Statehood for Washington, DC

To insure full representation of all citizens in Congress,  Washington DC should become a state. There is currently a non voting delegate in the Senate and House of Representatives.  No one  wants membership on the Committees on the District of Columbia in either house.   I believe it goes to those with little political clout.

The first President since Thomas Jefferson to take an active interest in Washington, DC was Herbert Hoover.  He was very proud of his accomplishments in public works for the District as both Secretary of Commerce and President.   To quote him: “I am glad that the opportunity has come to me as President to contribute to the impulse and leadership in the improvement of our national capital. This is more than the making of a beautiful city. Washington is not only the capital, it is the symbol of America.  By its dignity and and architectural inspiration we stimulate pride in our country, we encourage that elevation of thought and character which comes from great architecture.”    It is ironic that Washington DC residents, who live in the city that symbolizes democracy, have no voice in Congress.

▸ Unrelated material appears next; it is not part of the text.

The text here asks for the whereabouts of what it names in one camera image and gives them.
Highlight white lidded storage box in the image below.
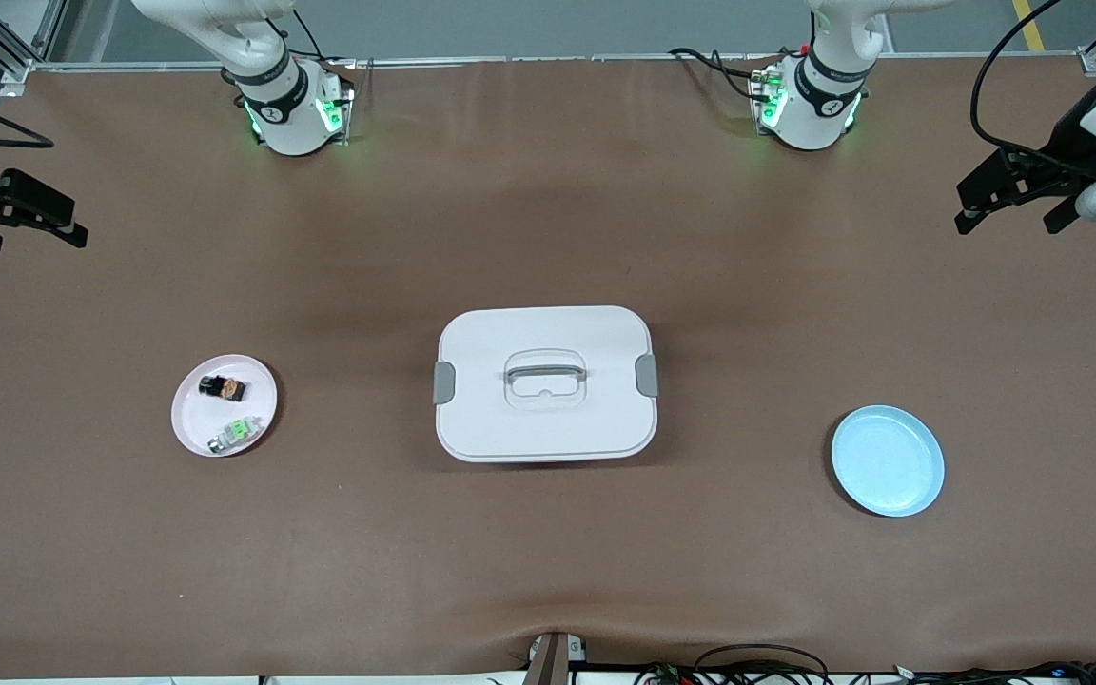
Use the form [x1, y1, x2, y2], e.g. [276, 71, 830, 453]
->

In fact 1964, 175 years after the ratification of the Constitution, was the first time that  Washington residents could vote for President.  The 23rd Amendment to the United States Constitution permits citizens in the District of Columbia to vote for Electors for President and Vice President.  Congress proposed the amendment on June 17, 1960 and the States ratified it on March 29, 1961. The  amendment restricts the district to the number of Electors of the least populous state, irrespective of its own population.  Even without this clause, the district’s present population would only entitle it to three Electors.

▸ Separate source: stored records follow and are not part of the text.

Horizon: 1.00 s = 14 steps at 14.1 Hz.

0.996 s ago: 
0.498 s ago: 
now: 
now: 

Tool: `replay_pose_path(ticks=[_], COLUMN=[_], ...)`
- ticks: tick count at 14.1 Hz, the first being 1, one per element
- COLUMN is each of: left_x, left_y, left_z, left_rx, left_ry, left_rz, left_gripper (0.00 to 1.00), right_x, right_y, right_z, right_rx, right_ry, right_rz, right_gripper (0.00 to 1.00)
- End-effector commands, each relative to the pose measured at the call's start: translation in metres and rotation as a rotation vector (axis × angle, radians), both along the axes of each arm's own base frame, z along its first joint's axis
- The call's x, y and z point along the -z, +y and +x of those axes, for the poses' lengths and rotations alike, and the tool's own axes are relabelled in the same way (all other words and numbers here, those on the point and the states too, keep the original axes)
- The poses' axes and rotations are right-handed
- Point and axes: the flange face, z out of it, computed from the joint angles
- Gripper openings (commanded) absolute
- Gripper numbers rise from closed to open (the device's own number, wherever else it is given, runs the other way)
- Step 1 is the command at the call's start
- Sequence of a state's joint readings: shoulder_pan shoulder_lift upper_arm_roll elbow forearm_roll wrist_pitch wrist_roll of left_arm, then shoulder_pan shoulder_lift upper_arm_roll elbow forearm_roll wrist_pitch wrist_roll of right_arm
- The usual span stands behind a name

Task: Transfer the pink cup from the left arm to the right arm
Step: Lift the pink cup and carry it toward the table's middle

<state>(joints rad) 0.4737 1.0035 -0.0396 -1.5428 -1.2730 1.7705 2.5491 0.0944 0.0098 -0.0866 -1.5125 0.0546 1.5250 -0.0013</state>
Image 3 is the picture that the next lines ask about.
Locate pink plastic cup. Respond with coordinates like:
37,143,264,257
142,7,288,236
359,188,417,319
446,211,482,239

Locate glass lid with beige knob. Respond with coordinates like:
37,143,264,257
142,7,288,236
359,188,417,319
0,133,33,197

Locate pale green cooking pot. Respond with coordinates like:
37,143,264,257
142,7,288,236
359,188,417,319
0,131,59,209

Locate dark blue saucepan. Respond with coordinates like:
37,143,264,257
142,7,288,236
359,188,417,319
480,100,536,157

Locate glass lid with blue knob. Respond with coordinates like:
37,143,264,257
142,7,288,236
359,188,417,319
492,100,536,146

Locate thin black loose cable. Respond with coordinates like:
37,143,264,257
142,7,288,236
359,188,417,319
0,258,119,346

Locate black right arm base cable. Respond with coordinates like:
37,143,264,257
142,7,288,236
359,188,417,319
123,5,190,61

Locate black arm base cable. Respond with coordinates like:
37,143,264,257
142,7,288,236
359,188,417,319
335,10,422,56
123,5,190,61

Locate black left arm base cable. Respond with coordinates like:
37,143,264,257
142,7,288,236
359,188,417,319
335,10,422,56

The 23rd Amendment reads as follows:

Section 1. The District constituting the seat of Government of the United States shall appoint in such manner as the Congress may direct: A number of electors of President and Vice President equal to the whole number of Senators and Representatives in Congress to which the District would be entitled if it were a State, but in no event more than the least populous State; they shall be in addition to those appointed by the States, but they shall be considered, for the purposes of the election of President and Vice President, to be electors appointed by a State; and they shall meet in the District and perform such duties as provided by the twelfth article of amendment.

Section 2.
The Congress shall have power to enforce this article by appropriate legislation.

Washington has been heavily Democratic in each Presidential Election.  The 1972 and 1984 elections really show the District’s preference.  Both George McGovern in 1972 and Walter Mondale in 1984 got the percentage of the vote in DC by twice that of the entire nation.
1972-McGovern carried one state, Massachusetts by 54 %; had 39% of the national popular vote, and won DC with 78%.
1980-Mondale carried one state, his home base of Minnesota, narrowly with 50.4%; had 41% of the national popular vote; and won DC with 80%.

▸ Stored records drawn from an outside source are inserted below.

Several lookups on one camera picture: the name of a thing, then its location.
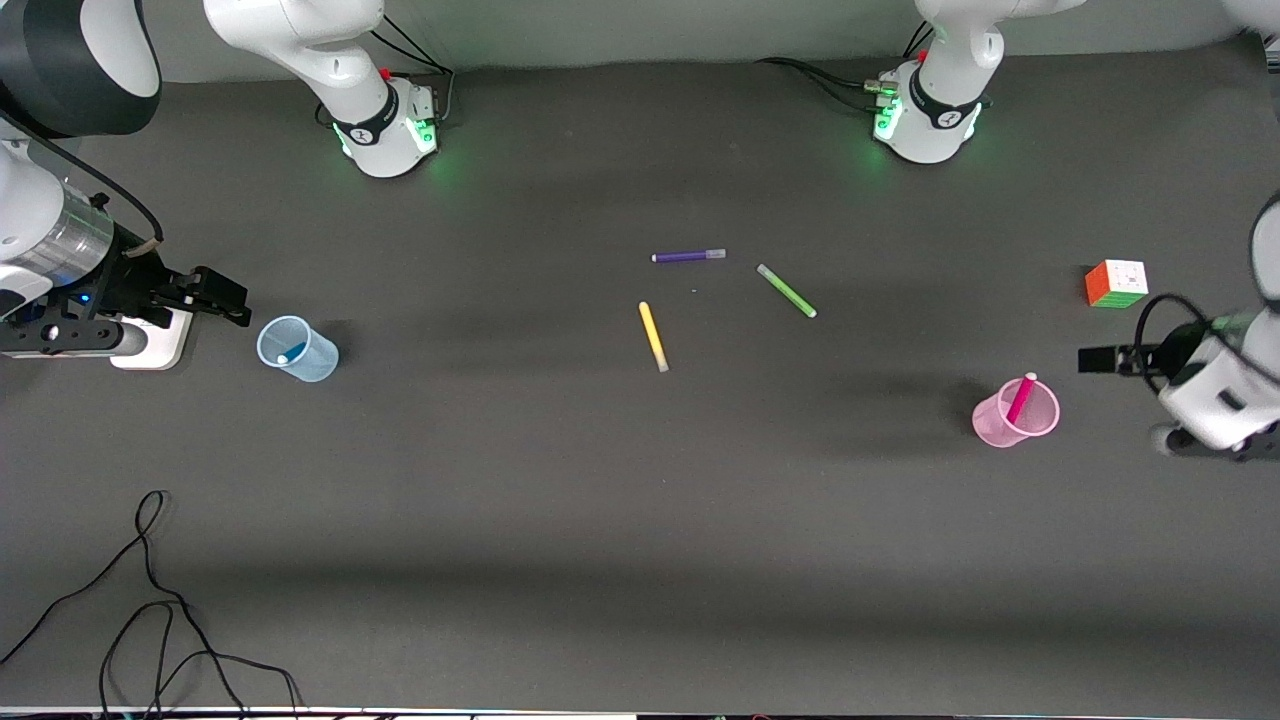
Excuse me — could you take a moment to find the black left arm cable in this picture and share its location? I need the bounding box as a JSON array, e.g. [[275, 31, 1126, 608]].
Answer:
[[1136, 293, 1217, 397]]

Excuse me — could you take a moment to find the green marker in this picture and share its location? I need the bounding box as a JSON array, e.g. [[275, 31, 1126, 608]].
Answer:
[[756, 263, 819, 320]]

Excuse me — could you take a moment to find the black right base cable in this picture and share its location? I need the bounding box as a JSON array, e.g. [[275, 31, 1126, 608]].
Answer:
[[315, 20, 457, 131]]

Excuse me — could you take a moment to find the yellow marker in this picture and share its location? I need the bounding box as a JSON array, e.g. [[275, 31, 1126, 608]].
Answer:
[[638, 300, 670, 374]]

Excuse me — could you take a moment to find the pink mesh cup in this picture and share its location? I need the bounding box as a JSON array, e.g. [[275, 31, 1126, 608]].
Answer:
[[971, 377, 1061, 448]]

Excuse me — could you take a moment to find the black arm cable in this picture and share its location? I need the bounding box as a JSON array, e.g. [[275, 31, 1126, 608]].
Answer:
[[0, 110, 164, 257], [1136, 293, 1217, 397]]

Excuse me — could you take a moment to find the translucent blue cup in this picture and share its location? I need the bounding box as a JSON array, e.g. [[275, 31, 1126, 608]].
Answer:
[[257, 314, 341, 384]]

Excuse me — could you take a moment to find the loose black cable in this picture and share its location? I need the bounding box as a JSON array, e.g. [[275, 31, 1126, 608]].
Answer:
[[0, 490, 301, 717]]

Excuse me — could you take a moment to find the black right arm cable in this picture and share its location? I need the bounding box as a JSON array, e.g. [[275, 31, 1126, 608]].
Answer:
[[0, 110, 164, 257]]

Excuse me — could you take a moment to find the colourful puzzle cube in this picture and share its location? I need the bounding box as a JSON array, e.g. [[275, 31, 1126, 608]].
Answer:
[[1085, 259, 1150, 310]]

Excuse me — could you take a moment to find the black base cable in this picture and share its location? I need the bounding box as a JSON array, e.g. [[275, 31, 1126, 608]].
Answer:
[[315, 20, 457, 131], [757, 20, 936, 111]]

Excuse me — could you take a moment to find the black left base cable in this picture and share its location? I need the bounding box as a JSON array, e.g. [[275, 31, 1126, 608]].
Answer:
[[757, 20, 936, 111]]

There now are seven states with three electoral votes-Alaska, Montana, North Dakota, South Dakota, Delaware, and Vermont.  Washington, DC has more people than some of them and a  population density greater than all of them. The density of population is the major when we look at social and economic problems.  Statehood would greatly help the District at least make a dent in these problems.

Proponents of Statehood call Washington, DC our last colony.  To some degree, they are correct.   Washington DC should be our 51st state.